Le nombre d’animaux prévu pour ce projet est déterminé à partir de données issues de la littérature scientifique, de calculs de puissance statistique et de l’expérience acquise dans des projets similaires. Il correspond au nombre minimal nécessaire pour obtenir des résultats fiables et interprétables. Les procédures ont été conçues de manière à limiter au maximum le recours à de nouveaux animaux. Lorsque cela est scientifiquement possible et compatible avec le bien-être animal, un même animal peut participer à plusieurs phases complémentaires d’une même étude, en particulier dans les procédures comportementales, sans augmentation de la sévérité globale. Les animaux issus d’une même portée sont utilisés autant que possible, sans exclusion systématique selon le sexe, afin d’optimiser l’utilisation des animaux. Les analyses sont réalisées à l’aide de méthodes statistiques adaptées, afin de garantir la validité scientifique des résultats tout en évitant l’utilisation d’un nombre excessif d’animaux.

3. Raffinement

3R / Raffinement :

Des mesures de raffinement sont mises en place afin de limiter la douleur, le stress et la détresse.

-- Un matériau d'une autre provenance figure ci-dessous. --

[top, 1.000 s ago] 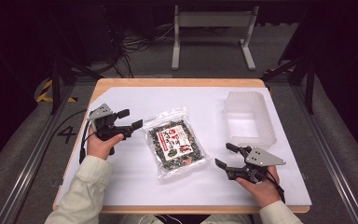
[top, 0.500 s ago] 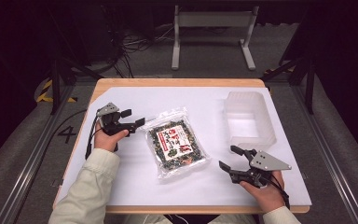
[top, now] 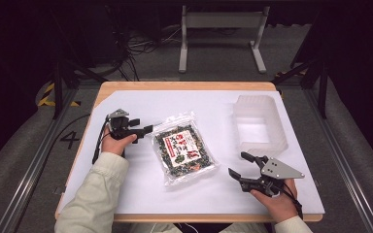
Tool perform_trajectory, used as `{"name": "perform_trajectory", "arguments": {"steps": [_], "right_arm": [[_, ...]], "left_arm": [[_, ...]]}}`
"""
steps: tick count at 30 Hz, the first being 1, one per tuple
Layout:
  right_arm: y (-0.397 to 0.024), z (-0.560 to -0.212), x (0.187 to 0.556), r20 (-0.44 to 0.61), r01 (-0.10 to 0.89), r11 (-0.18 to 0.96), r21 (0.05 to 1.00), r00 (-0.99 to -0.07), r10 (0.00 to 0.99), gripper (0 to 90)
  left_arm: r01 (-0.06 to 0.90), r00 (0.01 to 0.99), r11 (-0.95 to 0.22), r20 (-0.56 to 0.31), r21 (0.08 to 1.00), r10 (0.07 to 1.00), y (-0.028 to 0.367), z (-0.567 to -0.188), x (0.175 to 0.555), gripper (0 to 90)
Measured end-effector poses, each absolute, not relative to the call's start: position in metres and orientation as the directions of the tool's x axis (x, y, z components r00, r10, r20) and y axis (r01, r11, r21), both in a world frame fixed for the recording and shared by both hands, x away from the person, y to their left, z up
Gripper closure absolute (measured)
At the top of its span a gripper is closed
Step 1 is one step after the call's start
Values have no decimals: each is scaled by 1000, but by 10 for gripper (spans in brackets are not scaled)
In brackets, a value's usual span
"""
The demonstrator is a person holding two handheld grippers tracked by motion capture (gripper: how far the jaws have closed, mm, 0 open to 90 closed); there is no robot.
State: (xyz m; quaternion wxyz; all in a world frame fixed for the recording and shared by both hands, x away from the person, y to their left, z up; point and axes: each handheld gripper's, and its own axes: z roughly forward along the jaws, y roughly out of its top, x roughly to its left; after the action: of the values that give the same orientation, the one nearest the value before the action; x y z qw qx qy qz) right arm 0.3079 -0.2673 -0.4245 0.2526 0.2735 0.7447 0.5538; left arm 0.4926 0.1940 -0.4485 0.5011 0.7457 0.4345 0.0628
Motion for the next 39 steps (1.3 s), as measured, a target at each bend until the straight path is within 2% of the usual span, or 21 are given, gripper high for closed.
{"name": "perform_trajectory", "arguments": {"steps": [7, 19, 26, 35, 39], "right_arm": [[-268, -424, 307, -73, 127, 235, 964, -722, 689, 276], [-267, -422, 305, -68, 124, 228, 966, -728, 682, 271], [-266, -422, 305, -70, 125, 233, 964, -730, 680, 271], [-266, -422, 304, -69, 125, 233, 964, -731, 679, 270], [-266, -422, 304, -70, 125, 234, 964, -731, 678, 269]], "left_arm": [[614, 609, -114, -377, 781, 698, 190, -452, 494, 265], [628, 620, -145, -378, 765, 687, 181, -457, 495, 283], [641, 629, -178, -379, 746, 679, 180, -458, 493, 389], [623, 638, -240, -306, 744, 707, 178, -457, 491, 569], [620, 636, -245, -294, 746, 713, 178, -457, 490, 611]]}}
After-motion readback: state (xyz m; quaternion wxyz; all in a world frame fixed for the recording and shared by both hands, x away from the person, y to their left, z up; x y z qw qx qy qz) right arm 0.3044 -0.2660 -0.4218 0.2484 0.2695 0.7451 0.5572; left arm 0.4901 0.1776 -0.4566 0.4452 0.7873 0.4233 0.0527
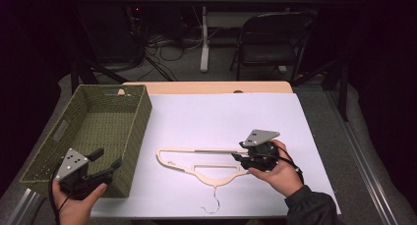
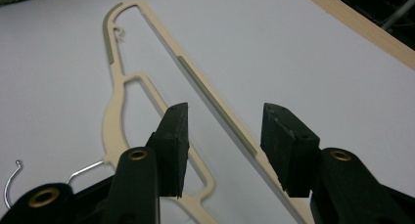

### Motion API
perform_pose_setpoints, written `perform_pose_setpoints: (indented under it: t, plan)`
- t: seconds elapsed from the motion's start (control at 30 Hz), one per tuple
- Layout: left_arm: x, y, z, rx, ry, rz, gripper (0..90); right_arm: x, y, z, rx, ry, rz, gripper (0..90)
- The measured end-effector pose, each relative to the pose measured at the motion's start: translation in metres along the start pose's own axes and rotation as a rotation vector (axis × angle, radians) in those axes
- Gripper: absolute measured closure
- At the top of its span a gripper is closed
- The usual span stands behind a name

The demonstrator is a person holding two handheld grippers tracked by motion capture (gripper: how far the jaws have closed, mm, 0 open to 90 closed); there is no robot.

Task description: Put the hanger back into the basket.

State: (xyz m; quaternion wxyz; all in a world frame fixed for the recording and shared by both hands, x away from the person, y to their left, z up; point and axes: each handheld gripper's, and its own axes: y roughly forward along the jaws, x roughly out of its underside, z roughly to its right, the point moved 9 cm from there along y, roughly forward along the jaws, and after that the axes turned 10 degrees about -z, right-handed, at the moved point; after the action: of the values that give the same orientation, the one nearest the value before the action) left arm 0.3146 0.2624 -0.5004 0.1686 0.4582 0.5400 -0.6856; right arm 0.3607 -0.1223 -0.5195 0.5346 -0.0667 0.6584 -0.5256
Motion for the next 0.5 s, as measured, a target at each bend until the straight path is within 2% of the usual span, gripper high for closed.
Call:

Les interventions chirurgicales sont réalisées sous anesthésie générale avec prise en charge adaptée de la douleur. Les animaux sont habitués à la manipulation lorsque cela est nécessaire, afin de réduire le stress lié aux procédures expérimentales. Les animaux font l’objet d’un suivi régulier, en particulier après les interventions chirurgicales. Une grille d’évaluation standardisée permet de détecter précocement tout signe d’altération de l’état général. Des points limites ont été définis en amont du projet ; leur atteinte entraîne immédiatement la mise en place de mesures adaptées afin de préserver le bien-être animal. Lorsque cela est nécessaire, des ajustements des conditions expérimentales ou d’hébergement peuvent être réalisés afin de garantir la protection des animaux.

Expliquer le choix des espèces et les stades de développement y afférents.

Les systèmes cérébraux cholinergiques et dopaminergiques étudiés dans ce projet sont bien conservés chez les mammifères, et en particulier chez les rongeurs. Leur organisation anatomique et leur fonctionnement présentent des similitudes importantes avec ceux observés chez l’être humain, ce qui rend la souris particulièrement pertinente pour l’étude des circuits neuronaux impliqués dans la locomotion, la motivation, l’aversion ou l’anxiété. Ces mécanismes ne peuvent pas être étudiés de manière adéquate chez des invertébrés, des poissons ou des oiseaux, dont l’organisation cérébrale est trop différente. La souris présente en outre l’avantage de disposer d’outils expérimentaux et génétiques particulièrement développés, permettant une étude fine des mécanismes cérébraux, ce qui n’est pas le cas de nombreuses autres espèces. Le recours à d’autres mammifères ne se justifie pas dans ce projet, compte tenu de contraintes expérimentales plus importantes et d’une moindre accessibilité à ces outils. Les animaux sont utilisés à l’âge adulte (> 8 semaines), lorsque le développement cérébral est achevé et que les circuits étudiés sont pleinement fonctionnels. Pour les expériences nécessitant une injection virale, les souris sont opérées à l’âge adulte, puis utilisées après un délai de 2 à 4 semaines permettant une expression suffisante du transgène. Lorsque cela est nécessaire, l’implantation des fibres optiques est réalisée au cours de la même intervention chirurgicale.